Zo was het elke avond feest op onze parkeerplaats met de jongens en
soms meiden maar niet te vaak, want dat hadden de jongens liever niet,
want ze gingen wel allemaal vreemd maar allemaal twintig kilometer
verderop, dus wilden ze ook geen slapende honden wakker maken. Ik was
niet getrouwd had geen vaste vriendin, maar wel vijftien, en begreep
het probleem dan ook niet in het begin. Over honden gesproken, de
pillen van het merk bekka waar we iedere avond twee rolletjes van tien
tabletten per persoon van opvraten, vijfentwintig ct. per rol, bleek
achteraf obat anging gila te zijn, wat pillen tegen hondsdolheid zijn.
Na maanden later begreep ik mijn bijnaam De Witte Hond dan ook beter.
Ik dacht dat ze dat zeiden omdat ik overal opkroop. Uit jaloezie dus.
Maar het moge duidelijk zijn dat als je uit een stad moet vluchten die
net zo groot als Zuid-Holland is je het wel erg bont hebt gemaakt. Ik,
beter wij want Domingues was zo niet nog gekker dan mij en had
inmiddels ook zijn baan opgegeven, waardoor er zelfs een echtscheiding
aan zat te komen. En hij was niet de enige met een echtscheiding op
komst. Al mijn maten, een stuk of tien nam ik elke avond mee op stap.
Hapje eten bioscoopje pakken en dan naar Sukabumi, naar de vrouwtjes
van plezier. Nou er ging echt helemaal niemand meer naar zijn werk, de
volgende dag. Als blikken konden doden waren het die van hun
echtgenotes wel geweest. En dat maanden lang. En ik en Doom werden
steeds gekker, van die hondenpillen natuurlijk. Ik was daar miljonair
van mijn uitkering maar toch presteerden wij het de laatste week toch
om zonder geld te komen zitten. Er staat mij iets vaags bij dat we
bijvoorbeeld met een zwartgeverfd waterpistool toeristen stonden te
beroven op de trap van discotheek Stardust, wat toen de grootste
discotheek van Jakarta was, daar er konden wel tweeduizend mensen in
konden. Of gewoon in een file mensen beroven. Beesten waren we. Puur en
puur a-sociaal. Nee aan het stappen kwam geen eind, dacht ik tenminste.
Op een gegeven moment werd ik na de verkiezingen bij de 'dorpsoudste'
van de flats geroepen die met mij wilde praten over iets belangrijks.

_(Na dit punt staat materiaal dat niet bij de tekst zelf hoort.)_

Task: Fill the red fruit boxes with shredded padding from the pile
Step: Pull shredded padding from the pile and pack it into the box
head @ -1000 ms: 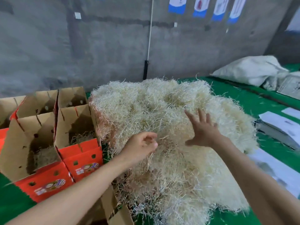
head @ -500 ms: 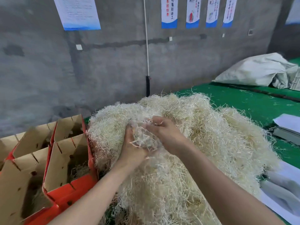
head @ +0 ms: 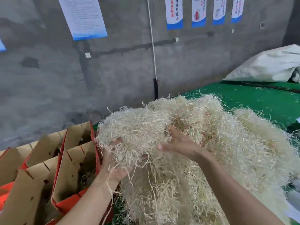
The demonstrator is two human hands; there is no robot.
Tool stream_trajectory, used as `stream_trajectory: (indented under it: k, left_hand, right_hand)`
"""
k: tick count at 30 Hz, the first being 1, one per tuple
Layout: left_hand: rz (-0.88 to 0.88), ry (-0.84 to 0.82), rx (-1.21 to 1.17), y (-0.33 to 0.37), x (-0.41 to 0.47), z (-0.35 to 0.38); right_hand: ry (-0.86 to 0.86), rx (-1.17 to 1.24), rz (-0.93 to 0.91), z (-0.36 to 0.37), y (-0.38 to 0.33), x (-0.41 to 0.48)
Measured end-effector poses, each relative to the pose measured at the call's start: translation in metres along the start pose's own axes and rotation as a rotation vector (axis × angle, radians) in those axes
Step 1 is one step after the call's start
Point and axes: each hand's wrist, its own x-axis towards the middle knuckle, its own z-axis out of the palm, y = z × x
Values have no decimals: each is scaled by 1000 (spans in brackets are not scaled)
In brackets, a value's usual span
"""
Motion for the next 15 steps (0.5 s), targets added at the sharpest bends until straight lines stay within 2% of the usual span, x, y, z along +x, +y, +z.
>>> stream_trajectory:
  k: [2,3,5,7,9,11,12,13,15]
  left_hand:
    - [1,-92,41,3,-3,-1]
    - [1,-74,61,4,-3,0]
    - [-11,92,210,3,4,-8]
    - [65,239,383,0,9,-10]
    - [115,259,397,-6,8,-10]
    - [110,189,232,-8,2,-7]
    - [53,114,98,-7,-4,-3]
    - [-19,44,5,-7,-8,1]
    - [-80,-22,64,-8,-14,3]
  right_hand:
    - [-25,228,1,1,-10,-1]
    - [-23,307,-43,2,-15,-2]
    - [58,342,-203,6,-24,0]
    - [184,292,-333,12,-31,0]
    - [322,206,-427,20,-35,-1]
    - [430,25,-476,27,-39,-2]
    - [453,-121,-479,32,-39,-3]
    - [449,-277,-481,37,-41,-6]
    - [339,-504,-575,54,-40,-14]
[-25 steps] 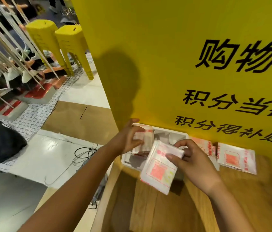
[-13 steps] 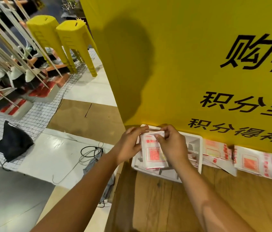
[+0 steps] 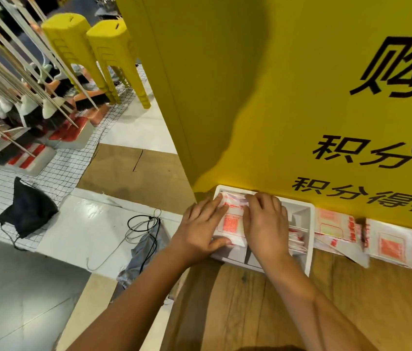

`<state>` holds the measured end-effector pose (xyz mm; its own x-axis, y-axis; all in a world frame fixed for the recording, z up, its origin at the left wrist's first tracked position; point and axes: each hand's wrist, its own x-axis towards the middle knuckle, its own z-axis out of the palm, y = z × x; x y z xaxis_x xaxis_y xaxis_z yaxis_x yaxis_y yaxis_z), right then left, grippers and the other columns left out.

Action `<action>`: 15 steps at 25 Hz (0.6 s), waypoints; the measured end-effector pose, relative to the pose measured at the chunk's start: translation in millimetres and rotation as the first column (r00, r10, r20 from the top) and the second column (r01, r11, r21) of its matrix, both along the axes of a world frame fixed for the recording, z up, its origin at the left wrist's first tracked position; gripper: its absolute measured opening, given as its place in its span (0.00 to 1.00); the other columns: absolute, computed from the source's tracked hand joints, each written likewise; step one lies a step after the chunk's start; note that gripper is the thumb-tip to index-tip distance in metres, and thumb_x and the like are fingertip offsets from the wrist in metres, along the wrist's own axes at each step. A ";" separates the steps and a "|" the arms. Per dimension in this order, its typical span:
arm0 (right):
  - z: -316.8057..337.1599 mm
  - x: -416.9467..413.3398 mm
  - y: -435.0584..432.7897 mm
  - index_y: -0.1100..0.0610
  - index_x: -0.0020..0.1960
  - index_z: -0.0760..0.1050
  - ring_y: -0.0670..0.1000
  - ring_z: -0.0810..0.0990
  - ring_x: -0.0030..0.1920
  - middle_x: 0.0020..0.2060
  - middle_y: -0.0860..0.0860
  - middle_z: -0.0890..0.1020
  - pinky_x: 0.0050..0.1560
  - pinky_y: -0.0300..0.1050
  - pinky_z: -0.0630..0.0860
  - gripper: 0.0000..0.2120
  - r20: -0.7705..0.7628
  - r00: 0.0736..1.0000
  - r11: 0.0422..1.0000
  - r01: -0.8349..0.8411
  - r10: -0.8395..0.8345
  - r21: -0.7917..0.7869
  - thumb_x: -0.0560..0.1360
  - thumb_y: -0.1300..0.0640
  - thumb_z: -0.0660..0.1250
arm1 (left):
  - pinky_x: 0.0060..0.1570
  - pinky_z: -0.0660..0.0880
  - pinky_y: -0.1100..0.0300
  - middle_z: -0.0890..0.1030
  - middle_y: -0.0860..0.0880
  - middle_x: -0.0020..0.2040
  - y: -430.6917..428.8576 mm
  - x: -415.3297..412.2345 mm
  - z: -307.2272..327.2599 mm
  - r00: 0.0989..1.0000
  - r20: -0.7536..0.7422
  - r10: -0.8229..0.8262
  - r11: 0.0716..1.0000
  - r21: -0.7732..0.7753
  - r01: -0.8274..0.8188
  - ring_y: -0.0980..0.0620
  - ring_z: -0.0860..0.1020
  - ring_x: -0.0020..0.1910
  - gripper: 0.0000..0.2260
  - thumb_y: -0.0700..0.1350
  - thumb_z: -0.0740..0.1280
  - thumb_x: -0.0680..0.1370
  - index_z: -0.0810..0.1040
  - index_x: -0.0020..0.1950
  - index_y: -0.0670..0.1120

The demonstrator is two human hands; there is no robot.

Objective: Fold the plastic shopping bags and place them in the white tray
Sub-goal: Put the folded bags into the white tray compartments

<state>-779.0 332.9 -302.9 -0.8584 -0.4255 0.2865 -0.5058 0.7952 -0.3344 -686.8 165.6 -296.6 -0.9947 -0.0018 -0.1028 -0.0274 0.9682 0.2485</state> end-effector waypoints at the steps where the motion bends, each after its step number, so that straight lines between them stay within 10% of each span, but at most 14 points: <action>1: -3.1 3.3 2.9 0.59 0.63 0.77 0.60 0.75 0.58 0.58 0.57 0.77 0.56 0.56 0.74 0.15 -0.018 1.000 0.999 -0.024 0.024 0.047 0.78 0.55 0.66 | 0.73 0.59 0.40 0.59 0.48 0.81 -0.8 -0.1 0.9 1.000 -0.010 -0.010 0.999 -0.039 0.010 0.43 0.58 0.78 0.38 0.69 0.53 0.77 0.63 0.79 0.47; 5: -8.9 11.0 3.4 0.62 0.66 0.75 0.60 0.74 0.64 0.62 0.57 0.77 0.63 0.60 0.72 0.20 0.007 0.997 0.977 -0.075 0.075 0.202 0.77 0.55 0.66 | 0.77 0.49 0.42 0.46 0.51 0.82 10.1 -4.8 13.1 0.986 0.164 0.015 0.989 -0.148 0.009 0.46 0.47 0.80 0.35 0.63 0.57 0.80 0.49 0.82 0.49; 8: -6.1 12.0 4.8 0.62 0.66 0.76 0.61 0.74 0.65 0.63 0.57 0.78 0.64 0.60 0.72 0.25 0.032 0.997 0.979 -0.075 0.070 0.192 0.70 0.58 0.72 | 0.76 0.46 0.47 0.41 0.50 0.82 21.9 -7.4 13.7 0.977 0.210 0.045 0.987 -0.159 -0.011 0.45 0.46 0.80 0.39 0.69 0.42 0.77 0.43 0.82 0.48; 15: 1.9 26.1 22.8 0.57 0.68 0.76 0.56 0.71 0.70 0.69 0.54 0.75 0.67 0.55 0.70 0.22 0.038 0.996 0.997 -0.076 0.075 0.009 0.81 0.49 0.55 | 0.77 0.49 0.46 0.48 0.44 0.82 21.6 1.4 13.9 0.997 0.023 0.072 0.997 -0.036 -0.071 0.44 0.48 0.80 0.39 0.68 0.44 0.78 0.51 0.82 0.46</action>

De verkiezingen die trouwens ook een rel op zich waren en zijn, want de
mensen worden dan ineens verdeeld en heel erg agressief. Dan zijn er
vijf partijen met ieder hun eigen kleur. De witte is de Islamitische,
de rode de democratische met als lijsttrekker de dochter van Sukarno
die Suharto wilde verstoten, de groene partij voor de boeren, en de
zwarte partij weet ik niet meer, en dan had je heel slim de gouden
partij van president Suharto die heel vaag een embleem had met vier
vakken erin waar die andere vier partijen in stonden, zo van als je
twijfelt neem mij dan. En dat met goud omlijst, het Panca Warna
systeem, (het kleuren allerlei systeem). Het zijn allemaal twijfelaars
daar dus dat was APK gekeurd voor Suharto, jaar in jaar uit. Nou was
die verdeeldheid ook in Pulomas. Er waren zoals ik al eerder zei
drieëndertig blokken en die waren verdeeld in vijf territoria,
Sumatranen, Javanen, Manadonezen, Chinezen en ik woonde bij de Ambonese
blokken. De rest van het jaar heel Pulomas dikke vrienden, maar nu als
we 'savonds met elkaar stonden te babbelen of op de motorkappen zitten
op onze parkeerplaats, waren wij allen in een rood T-shirt en een rode
doek om ons voorhoofd.
De klewangs (kapmessen), knipmessen, bijlen en mijn Samoeraizwaard
lagen in de greppel achter de auto's voor een eventuele aanval. We
waren al een keer eerder verrast door de zwarte partij, de avond ervoor
en toen hadden wij moeten rennen en waren er twee goede gewonden onder
ons gevallen. Maar nu stonden we heel schijnheilig te blowen en
allemaal naar beneden te staren, net doen alsof ze ons weer konden
pakken. Maar we hadden vier man op elke hoek van ons gebied gezet,
waarvan er één dan ook al snel kwam vertellen over zijn
teenslippers struikelend, dat ze er weer aankwamen. Een hoop ijzer
gekletter ging snel rond en iedereen had zijn wapen verstopt achter
zijn rug in de auto met open raam of simpel op de bumper of onder de
auto.
Op het moment dat het geschreeuw van de zwarte groepering ons benaderde
en ons in bonken denkt te kunnen hakken, pakken wij ons gereedschap
vliegensvlug en volgt er een denk ik zo'n vijf minuten lange veldslag
als zoiets in 'Braveheart' en ik kan u vertellen, dat is een rush hoor!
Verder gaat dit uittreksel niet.